## Activity
Repeat the data word for word. Do not include the pictures.

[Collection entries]
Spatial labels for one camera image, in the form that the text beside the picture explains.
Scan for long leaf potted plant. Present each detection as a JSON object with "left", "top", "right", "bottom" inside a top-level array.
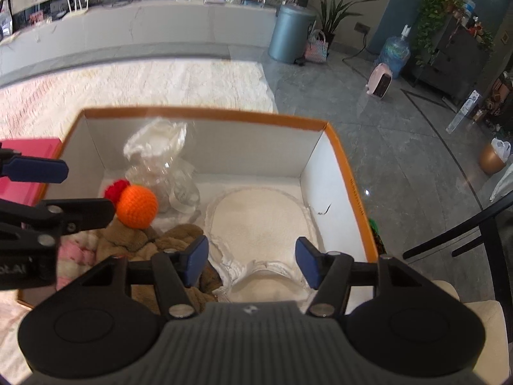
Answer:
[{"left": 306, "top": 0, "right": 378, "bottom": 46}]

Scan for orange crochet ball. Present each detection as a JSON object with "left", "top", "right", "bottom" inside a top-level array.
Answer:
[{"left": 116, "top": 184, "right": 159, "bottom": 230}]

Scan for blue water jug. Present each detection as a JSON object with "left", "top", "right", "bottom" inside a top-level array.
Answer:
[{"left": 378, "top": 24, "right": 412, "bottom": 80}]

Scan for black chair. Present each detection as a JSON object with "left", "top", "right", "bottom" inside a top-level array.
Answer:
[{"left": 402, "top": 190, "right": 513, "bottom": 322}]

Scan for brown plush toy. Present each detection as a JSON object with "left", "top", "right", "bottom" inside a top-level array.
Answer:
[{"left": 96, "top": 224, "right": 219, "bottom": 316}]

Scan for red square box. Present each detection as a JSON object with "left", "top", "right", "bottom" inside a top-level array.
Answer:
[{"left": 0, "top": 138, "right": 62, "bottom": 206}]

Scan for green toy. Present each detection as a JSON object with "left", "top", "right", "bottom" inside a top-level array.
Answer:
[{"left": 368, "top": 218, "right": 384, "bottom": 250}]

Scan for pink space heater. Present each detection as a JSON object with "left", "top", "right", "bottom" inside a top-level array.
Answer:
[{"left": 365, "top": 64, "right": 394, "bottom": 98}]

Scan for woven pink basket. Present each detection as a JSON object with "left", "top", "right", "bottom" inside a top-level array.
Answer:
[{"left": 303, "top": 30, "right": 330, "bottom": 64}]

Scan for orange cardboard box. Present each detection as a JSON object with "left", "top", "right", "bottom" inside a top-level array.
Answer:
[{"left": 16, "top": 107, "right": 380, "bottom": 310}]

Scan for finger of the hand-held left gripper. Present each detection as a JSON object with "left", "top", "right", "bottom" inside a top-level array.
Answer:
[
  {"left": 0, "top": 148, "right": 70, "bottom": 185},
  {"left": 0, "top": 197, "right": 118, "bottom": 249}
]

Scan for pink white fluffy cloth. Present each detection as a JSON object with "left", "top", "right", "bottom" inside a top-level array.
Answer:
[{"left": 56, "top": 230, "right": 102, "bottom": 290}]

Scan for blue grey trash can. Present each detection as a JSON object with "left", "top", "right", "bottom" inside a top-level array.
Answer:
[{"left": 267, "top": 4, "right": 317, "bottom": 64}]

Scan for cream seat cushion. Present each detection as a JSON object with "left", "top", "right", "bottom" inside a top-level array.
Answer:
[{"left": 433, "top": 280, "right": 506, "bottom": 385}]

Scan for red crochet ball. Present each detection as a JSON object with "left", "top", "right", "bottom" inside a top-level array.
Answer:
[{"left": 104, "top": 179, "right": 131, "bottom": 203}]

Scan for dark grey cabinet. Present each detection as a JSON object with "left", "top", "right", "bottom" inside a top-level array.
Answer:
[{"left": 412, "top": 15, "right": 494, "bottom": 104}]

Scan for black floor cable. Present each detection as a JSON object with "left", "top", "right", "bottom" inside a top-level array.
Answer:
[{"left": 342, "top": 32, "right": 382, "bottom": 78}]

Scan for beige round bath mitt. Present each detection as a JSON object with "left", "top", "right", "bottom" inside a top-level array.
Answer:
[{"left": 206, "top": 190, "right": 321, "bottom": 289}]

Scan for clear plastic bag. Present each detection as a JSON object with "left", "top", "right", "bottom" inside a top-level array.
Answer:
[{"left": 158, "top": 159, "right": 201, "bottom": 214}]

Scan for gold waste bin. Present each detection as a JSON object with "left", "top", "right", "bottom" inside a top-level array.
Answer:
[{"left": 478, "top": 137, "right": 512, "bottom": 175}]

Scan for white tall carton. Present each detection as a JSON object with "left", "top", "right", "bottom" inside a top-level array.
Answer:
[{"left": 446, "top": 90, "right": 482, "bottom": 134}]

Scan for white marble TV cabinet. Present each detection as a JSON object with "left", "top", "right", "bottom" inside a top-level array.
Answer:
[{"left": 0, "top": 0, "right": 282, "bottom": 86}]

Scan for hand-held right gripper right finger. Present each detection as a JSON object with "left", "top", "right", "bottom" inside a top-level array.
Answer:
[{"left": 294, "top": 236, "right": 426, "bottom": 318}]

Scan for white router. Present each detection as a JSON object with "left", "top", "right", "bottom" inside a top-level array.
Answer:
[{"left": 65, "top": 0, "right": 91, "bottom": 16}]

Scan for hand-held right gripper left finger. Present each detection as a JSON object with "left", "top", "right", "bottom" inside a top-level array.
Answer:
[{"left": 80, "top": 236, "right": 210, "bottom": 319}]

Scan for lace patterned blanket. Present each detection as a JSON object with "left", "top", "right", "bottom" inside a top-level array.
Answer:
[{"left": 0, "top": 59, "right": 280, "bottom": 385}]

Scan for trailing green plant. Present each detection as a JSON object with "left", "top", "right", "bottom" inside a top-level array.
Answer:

## Answer area
Spatial labels for one camera image, in the form that the text beside the picture explains.
Scan for long leaf potted plant. Present each detection as a JSON object with "left", "top", "right", "bottom" inside a top-level array.
Answer:
[{"left": 306, "top": 0, "right": 378, "bottom": 46}]

Scan for orange crochet ball. Present each detection as a JSON object with "left", "top", "right", "bottom" inside a top-level array.
Answer:
[{"left": 116, "top": 184, "right": 159, "bottom": 230}]

Scan for blue water jug. Present each detection as a JSON object with "left", "top", "right", "bottom" inside a top-level array.
Answer:
[{"left": 378, "top": 24, "right": 412, "bottom": 80}]

Scan for black chair. Present each detection as a JSON object with "left", "top", "right", "bottom" inside a top-level array.
Answer:
[{"left": 402, "top": 190, "right": 513, "bottom": 322}]

Scan for brown plush toy. Present each detection as a JSON object with "left", "top", "right", "bottom" inside a top-level array.
Answer:
[{"left": 96, "top": 224, "right": 219, "bottom": 316}]

Scan for red square box. Present each detection as a JSON object with "left", "top", "right", "bottom" inside a top-level array.
Answer:
[{"left": 0, "top": 138, "right": 62, "bottom": 206}]

Scan for green toy. Present each detection as a JSON object with "left", "top", "right", "bottom" inside a top-level array.
Answer:
[{"left": 368, "top": 218, "right": 384, "bottom": 250}]

Scan for pink space heater. Present each detection as a JSON object with "left", "top", "right", "bottom" inside a top-level array.
Answer:
[{"left": 365, "top": 64, "right": 394, "bottom": 98}]

Scan for woven pink basket. Present each detection as a JSON object with "left", "top", "right", "bottom" inside a top-level array.
Answer:
[{"left": 303, "top": 30, "right": 330, "bottom": 64}]

Scan for orange cardboard box. Present each detection as a JSON object with "left", "top", "right", "bottom" inside a top-level array.
Answer:
[{"left": 16, "top": 107, "right": 380, "bottom": 310}]

Scan for finger of the hand-held left gripper. Present each detection as a JSON object with "left", "top", "right", "bottom" inside a top-level array.
Answer:
[
  {"left": 0, "top": 148, "right": 70, "bottom": 185},
  {"left": 0, "top": 197, "right": 118, "bottom": 249}
]

Scan for pink white fluffy cloth. Present each detection as a JSON object with "left", "top", "right", "bottom" inside a top-level array.
Answer:
[{"left": 56, "top": 230, "right": 102, "bottom": 290}]

Scan for blue grey trash can. Present each detection as a JSON object with "left", "top", "right", "bottom" inside a top-level array.
Answer:
[{"left": 267, "top": 4, "right": 317, "bottom": 64}]

Scan for cream seat cushion. Present each detection as a JSON object with "left", "top", "right", "bottom" inside a top-level array.
Answer:
[{"left": 433, "top": 280, "right": 506, "bottom": 385}]

Scan for red crochet ball. Present each detection as a JSON object with "left", "top", "right", "bottom" inside a top-level array.
Answer:
[{"left": 104, "top": 179, "right": 131, "bottom": 203}]

Scan for dark grey cabinet. Present each detection as a JSON object with "left", "top", "right", "bottom" inside a top-level array.
Answer:
[{"left": 412, "top": 15, "right": 494, "bottom": 104}]

Scan for black floor cable. Present each detection as a JSON object with "left", "top", "right", "bottom" inside a top-level array.
Answer:
[{"left": 342, "top": 32, "right": 382, "bottom": 78}]

Scan for beige round bath mitt. Present each detection as a JSON object with "left", "top", "right", "bottom" inside a top-level array.
Answer:
[{"left": 206, "top": 190, "right": 321, "bottom": 289}]

Scan for clear plastic bag. Present each detection as a JSON object with "left", "top", "right", "bottom" inside a top-level array.
Answer:
[{"left": 158, "top": 159, "right": 201, "bottom": 214}]

Scan for gold waste bin. Present each detection as a JSON object with "left", "top", "right", "bottom" inside a top-level array.
Answer:
[{"left": 478, "top": 137, "right": 512, "bottom": 175}]

Scan for white tall carton. Present each detection as a JSON object with "left", "top", "right", "bottom" inside a top-level array.
Answer:
[{"left": 446, "top": 90, "right": 482, "bottom": 134}]

Scan for white marble TV cabinet. Present each detection as a JSON object with "left", "top", "right", "bottom" inside a top-level array.
Answer:
[{"left": 0, "top": 0, "right": 282, "bottom": 86}]

Scan for hand-held right gripper right finger. Present each detection as a JSON object with "left", "top", "right", "bottom" inside a top-level array.
Answer:
[{"left": 294, "top": 236, "right": 426, "bottom": 318}]

Scan for white router. Present each detection as a JSON object with "left", "top", "right", "bottom" inside a top-level array.
Answer:
[{"left": 65, "top": 0, "right": 91, "bottom": 16}]

Scan for hand-held right gripper left finger. Present each detection as a JSON object with "left", "top", "right", "bottom" inside a top-level array.
Answer:
[{"left": 80, "top": 236, "right": 210, "bottom": 319}]

Scan for lace patterned blanket. Present each detection as a JSON object with "left", "top", "right", "bottom" inside a top-level array.
Answer:
[{"left": 0, "top": 59, "right": 280, "bottom": 385}]

Scan for trailing green plant. Present each detection as a JSON object with "left", "top", "right", "bottom" inside a top-level array.
Answer:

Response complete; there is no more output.